The One Simple Thing That Could Save Your Life
Imagine if you would that you're driving and (heaven forbid) your car breaks down, you're in an accident, there's an accident ahead, you hit a deer, or any other of a number of challenges arise. Or maybe you're in your home and a natural or man made disaster happens, such as: a fire, flood, windstorm, a gas line breaks, or you have to bug out fast.
In any of these scenarios, the one thing you don't have is time. You don't have time to go shopping for supplies, a first aid kit, food, water or other emergency preparedness necessities.
That's why the number one life saving item you should always have in your car is your bug out bag.
When emergencies happen - as they do - if you don't have it and you need it, you’re screwed. That's why you should never put off making your bug out bag for later. Because later is too late.
The reason you keep it in your car is that your car is always close to you. If you're just going to work or the store you may forget to put your bag in the car every day on every trip. So, if it's already in your car, you can't forget.
How To Build Your Bag
- First, your bag has got to be a backpack. The reason is: if your car is unusable and you need to set out on foot, you don't want to carry a heavy bag in your hands.
- Bring extra footwear. Bring a set of hiking boots that you already have broke in really well. To save space you're going to attach them to the outside of the bag. You can do this with the laces or get a couple zip ties. The reason you need boots is you might be in dress shoes, flip flops, or you name it. If you have to hike out in snow, rocks, mud, or other harsh conditions you'll be unbelievably happy that you secured then to your pack. Be sure to put 2 extra pair of socks in your bag. If you're in sandals, you may not have socks. If your feet get wet, the extra pair will be welcome.
- Keep your water separate and rotate it every 3 months. Keep at least a gallon of water in the car beside your pack. Rotate it every three months or look at the shelf life to be sure it's fresh.
Here Is Your Checklist Of Items That Needs To be In Your Bug Out Bag
- Two maps and a compass. You should have one map of the country you're in and one of the local area. You may need to plan longer trips using the country map and knowing where you're going is essential.
- One water filtration straw. You never know how long you could be stuck and your gallon of water could go fast.
- First aid Mylar survival blanket. This item could make the difference in surviving or not. Hypothermia is no joke.
- A good knife. You need one that is all purpose. You don't have to spend for a survival knife, but it does have to be rugged.
- Fishing hook and line. You may need it for fishing. But it is great for extra sutures to close wounds and string to tie things together. Plus you can melt it to make plastic repairs.

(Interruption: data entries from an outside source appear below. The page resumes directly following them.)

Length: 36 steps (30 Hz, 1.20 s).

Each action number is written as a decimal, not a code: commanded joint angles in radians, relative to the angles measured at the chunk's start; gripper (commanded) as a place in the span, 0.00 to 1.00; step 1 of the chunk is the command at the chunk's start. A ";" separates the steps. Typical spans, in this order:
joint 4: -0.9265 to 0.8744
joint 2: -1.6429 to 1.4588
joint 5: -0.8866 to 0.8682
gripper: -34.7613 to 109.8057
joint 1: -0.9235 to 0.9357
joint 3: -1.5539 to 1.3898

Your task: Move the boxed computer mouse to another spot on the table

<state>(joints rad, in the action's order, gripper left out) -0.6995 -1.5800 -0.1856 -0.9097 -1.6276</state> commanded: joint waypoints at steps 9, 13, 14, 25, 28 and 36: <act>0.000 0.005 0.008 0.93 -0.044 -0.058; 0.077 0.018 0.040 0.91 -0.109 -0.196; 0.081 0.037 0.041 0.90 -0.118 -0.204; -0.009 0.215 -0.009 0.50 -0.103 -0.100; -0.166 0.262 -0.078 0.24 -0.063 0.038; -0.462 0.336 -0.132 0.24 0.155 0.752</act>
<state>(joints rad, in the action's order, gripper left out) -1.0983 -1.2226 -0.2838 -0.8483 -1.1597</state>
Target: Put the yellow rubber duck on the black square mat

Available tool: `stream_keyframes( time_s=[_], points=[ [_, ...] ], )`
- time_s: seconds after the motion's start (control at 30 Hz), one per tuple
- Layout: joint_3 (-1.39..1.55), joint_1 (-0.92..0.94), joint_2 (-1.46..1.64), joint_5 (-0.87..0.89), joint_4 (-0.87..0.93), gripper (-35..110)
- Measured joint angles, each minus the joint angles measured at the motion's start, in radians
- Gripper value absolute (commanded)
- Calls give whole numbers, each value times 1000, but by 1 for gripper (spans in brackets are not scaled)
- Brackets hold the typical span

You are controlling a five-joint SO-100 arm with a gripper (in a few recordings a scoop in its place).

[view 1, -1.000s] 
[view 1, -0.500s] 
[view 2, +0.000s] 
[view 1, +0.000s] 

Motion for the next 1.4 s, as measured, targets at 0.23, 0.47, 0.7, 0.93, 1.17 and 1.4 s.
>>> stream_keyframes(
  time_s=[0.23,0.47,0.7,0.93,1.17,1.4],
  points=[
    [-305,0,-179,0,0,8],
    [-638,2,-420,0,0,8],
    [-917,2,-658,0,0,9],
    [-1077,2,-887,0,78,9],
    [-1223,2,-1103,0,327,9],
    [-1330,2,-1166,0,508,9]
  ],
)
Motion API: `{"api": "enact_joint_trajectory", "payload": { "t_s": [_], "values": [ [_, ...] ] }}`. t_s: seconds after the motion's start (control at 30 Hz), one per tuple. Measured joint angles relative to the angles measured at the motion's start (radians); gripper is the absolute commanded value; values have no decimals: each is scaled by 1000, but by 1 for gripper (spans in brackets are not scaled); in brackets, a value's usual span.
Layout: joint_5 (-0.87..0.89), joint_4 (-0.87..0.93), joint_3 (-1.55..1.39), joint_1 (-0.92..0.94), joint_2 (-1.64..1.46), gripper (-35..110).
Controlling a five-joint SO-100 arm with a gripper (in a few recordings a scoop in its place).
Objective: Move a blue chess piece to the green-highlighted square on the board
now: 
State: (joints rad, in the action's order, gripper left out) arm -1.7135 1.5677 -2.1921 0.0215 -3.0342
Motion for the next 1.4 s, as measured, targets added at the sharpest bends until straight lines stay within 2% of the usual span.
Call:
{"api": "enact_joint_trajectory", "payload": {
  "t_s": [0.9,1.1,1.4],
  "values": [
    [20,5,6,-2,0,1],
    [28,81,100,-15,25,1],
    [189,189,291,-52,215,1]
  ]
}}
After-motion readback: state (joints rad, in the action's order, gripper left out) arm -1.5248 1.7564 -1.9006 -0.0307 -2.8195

- A section of rope. 50 to 100 feet is usually enough. Rope is just ever so handy.
- A first aid kit. There should be no question as to why you need this.
- Matches and a fire starter. Matches are easy. But a steel strike fire starter works even when wet.

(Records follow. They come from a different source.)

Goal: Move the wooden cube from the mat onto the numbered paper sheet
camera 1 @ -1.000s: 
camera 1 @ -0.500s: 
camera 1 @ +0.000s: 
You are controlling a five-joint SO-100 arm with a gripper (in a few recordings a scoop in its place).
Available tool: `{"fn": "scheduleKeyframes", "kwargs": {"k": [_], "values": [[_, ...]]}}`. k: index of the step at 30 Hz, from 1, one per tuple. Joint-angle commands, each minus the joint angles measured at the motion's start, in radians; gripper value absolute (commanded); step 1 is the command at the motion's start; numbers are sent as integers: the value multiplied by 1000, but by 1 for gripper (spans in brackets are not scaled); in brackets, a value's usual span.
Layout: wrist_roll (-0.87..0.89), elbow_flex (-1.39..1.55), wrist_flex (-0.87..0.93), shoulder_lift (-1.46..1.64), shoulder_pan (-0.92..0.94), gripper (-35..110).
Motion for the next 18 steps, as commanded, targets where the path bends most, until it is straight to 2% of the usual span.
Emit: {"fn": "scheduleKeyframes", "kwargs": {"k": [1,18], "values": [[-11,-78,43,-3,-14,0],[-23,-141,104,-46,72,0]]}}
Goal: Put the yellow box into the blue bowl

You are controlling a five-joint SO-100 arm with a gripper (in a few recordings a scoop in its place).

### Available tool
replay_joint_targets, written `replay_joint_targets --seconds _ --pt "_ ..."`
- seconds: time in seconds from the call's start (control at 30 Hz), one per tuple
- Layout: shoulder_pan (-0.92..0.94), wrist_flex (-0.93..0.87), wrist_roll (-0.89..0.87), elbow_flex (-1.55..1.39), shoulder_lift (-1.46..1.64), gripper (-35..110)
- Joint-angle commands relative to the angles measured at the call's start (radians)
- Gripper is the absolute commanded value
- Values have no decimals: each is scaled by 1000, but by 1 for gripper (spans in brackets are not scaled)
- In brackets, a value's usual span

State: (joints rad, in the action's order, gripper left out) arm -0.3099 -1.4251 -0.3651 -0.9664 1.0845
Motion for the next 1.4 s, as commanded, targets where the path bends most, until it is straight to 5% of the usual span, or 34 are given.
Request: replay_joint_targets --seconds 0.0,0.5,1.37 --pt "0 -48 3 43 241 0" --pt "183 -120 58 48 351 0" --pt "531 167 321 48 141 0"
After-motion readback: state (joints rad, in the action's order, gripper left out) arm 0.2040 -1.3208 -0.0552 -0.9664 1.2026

- A whistle. It can be heard for miles. Your voice can break from yelling, but if you're still breathing you can make a whistle work.

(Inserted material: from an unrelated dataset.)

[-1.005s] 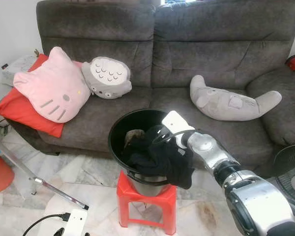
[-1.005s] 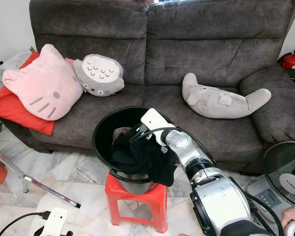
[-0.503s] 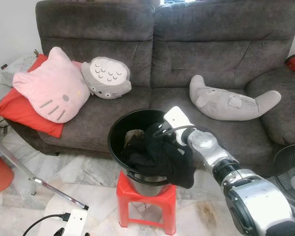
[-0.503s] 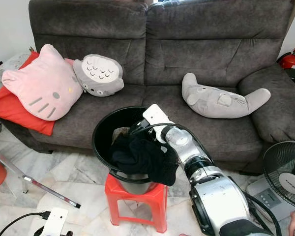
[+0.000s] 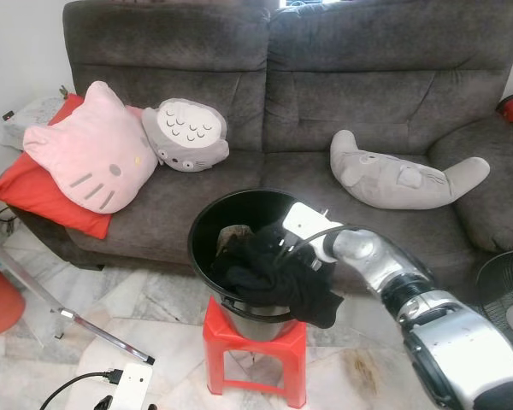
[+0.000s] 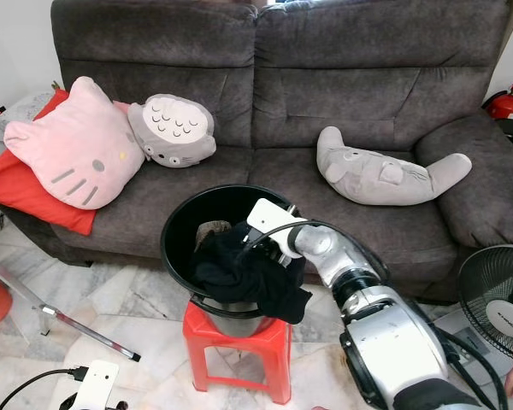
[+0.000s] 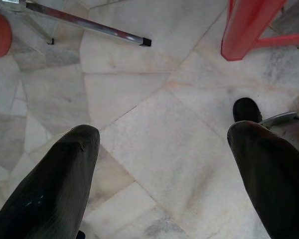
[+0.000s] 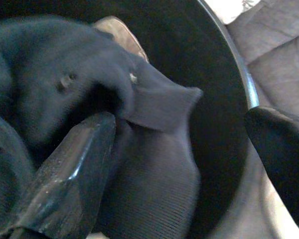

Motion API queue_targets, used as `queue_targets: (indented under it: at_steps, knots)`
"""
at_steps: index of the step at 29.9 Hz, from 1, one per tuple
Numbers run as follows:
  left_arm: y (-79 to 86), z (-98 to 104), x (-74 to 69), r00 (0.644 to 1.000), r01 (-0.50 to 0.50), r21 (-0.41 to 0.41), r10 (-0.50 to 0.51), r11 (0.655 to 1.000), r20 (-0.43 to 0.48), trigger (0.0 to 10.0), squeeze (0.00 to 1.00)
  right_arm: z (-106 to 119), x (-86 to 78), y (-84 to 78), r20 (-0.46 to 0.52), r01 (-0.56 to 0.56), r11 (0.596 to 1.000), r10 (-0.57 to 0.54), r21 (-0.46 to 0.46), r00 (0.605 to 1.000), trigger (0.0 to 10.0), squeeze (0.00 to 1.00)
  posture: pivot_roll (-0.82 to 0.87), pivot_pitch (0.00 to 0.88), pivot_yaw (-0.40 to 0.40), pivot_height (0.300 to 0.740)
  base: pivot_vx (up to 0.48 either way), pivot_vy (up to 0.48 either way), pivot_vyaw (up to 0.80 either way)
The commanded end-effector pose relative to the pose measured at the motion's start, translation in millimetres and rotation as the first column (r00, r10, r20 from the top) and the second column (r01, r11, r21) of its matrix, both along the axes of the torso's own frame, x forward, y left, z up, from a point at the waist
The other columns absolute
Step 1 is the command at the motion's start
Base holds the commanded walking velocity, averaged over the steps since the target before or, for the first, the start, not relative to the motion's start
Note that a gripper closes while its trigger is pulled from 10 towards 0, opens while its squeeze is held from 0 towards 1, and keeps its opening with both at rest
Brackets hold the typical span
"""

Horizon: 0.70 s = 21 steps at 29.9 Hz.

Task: Hang hanger

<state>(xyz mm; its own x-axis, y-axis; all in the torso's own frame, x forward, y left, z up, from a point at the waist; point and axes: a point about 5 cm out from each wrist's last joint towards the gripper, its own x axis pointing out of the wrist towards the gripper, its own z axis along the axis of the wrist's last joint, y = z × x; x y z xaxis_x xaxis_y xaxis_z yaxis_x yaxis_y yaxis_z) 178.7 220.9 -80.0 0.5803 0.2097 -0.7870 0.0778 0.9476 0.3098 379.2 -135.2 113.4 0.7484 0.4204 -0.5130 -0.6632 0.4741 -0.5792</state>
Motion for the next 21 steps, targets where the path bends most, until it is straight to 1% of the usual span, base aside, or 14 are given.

- A multipurpose tool like a Leatherman. These things are so handy you'll love having it. You're stuck and you need a screwdriver - you've got one; a fishhook remover - got it. I'm sure you see what I mean.
- A strong folding shovel with one side sharpened to be an axe or a weapon. Get the one that doubles for a hammer too and you now have a great tool that could save your butt.
- A hand crank powered flashlight. Batteries die. The hand crank powered ones last for years.
- Disaster prep style food. You have no idea how long you'll be in a situation. Pack as much food as you can. It just so happens that here at Mother Earth Products we have you covered. Some suggestions are: your favorite freeze dried fruits for energy, some TVP for protein, and some 9 grain cracked cereal for staying power and fiber.
You can rotate them out of your bag with fresh supplies and use them in your house before the expiration dates; keeping your bug out bag fresh is essential.
- Toilet paper. Yeah, we all know what we need that for, but there's another use as well. If you have damp tinder that you're attempting to get a fire started with you'll be ever so glad you had a little toilet paper to light first. This will be a big help in getting a potentially lifesaving fire going.
Do it now! Telling your scared, bleeding loved one that you were going to make a bug out bag pretty soon won't comfort them much when they are in crisis. They're trusting you with their lives, and you need to cowboy up.